- PROBLEM:
Your answer should be the exact lines of the data below from the one containing "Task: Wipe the" through the one containing "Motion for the"; please include nothing else.

- COLLECTED MATERIAL:
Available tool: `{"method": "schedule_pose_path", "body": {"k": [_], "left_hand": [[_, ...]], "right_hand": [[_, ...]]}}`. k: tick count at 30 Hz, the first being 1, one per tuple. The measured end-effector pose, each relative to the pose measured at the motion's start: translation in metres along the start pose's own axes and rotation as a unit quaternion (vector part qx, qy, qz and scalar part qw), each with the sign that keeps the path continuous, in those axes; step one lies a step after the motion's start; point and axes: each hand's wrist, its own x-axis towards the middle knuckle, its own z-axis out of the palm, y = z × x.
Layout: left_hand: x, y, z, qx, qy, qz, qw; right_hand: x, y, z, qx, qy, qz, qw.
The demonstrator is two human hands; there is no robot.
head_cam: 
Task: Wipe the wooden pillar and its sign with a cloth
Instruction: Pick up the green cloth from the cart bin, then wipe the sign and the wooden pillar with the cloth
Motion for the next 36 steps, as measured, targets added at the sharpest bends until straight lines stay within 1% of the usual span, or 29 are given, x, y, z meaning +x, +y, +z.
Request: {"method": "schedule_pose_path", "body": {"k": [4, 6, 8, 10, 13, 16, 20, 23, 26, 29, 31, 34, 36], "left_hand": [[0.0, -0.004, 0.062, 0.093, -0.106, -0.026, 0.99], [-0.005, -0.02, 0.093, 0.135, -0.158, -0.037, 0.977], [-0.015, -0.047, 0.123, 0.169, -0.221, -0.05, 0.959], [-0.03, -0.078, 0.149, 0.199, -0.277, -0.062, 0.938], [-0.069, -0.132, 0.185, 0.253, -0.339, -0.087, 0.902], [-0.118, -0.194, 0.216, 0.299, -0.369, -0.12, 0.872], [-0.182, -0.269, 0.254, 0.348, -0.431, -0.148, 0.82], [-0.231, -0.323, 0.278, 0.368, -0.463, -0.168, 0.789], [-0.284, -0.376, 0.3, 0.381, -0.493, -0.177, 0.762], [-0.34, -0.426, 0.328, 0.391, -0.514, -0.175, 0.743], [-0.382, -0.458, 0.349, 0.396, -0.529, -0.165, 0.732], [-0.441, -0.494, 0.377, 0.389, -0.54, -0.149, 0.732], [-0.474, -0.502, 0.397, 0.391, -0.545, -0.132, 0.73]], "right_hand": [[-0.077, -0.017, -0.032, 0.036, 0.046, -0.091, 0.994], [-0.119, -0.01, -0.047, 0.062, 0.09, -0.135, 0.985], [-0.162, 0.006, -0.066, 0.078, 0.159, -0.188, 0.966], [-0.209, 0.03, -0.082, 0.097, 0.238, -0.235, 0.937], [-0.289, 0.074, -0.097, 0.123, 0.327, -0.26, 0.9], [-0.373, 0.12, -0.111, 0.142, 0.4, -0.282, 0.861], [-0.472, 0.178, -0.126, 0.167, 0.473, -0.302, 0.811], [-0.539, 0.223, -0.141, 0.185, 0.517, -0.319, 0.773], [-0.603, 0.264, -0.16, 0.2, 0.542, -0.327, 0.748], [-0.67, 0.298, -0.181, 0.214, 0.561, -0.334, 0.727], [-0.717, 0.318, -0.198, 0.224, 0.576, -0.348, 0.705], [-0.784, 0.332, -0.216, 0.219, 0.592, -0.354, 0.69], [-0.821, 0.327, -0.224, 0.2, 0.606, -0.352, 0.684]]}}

- TASK RESULT:
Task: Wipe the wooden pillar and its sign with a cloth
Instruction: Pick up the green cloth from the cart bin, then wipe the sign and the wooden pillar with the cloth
Motion for the next 36 steps, as measured, targets added at the sharpest bends until straight lines stay within 1% of the usual span, or 29 are given, x, y, z meaning +x, +y, +z.

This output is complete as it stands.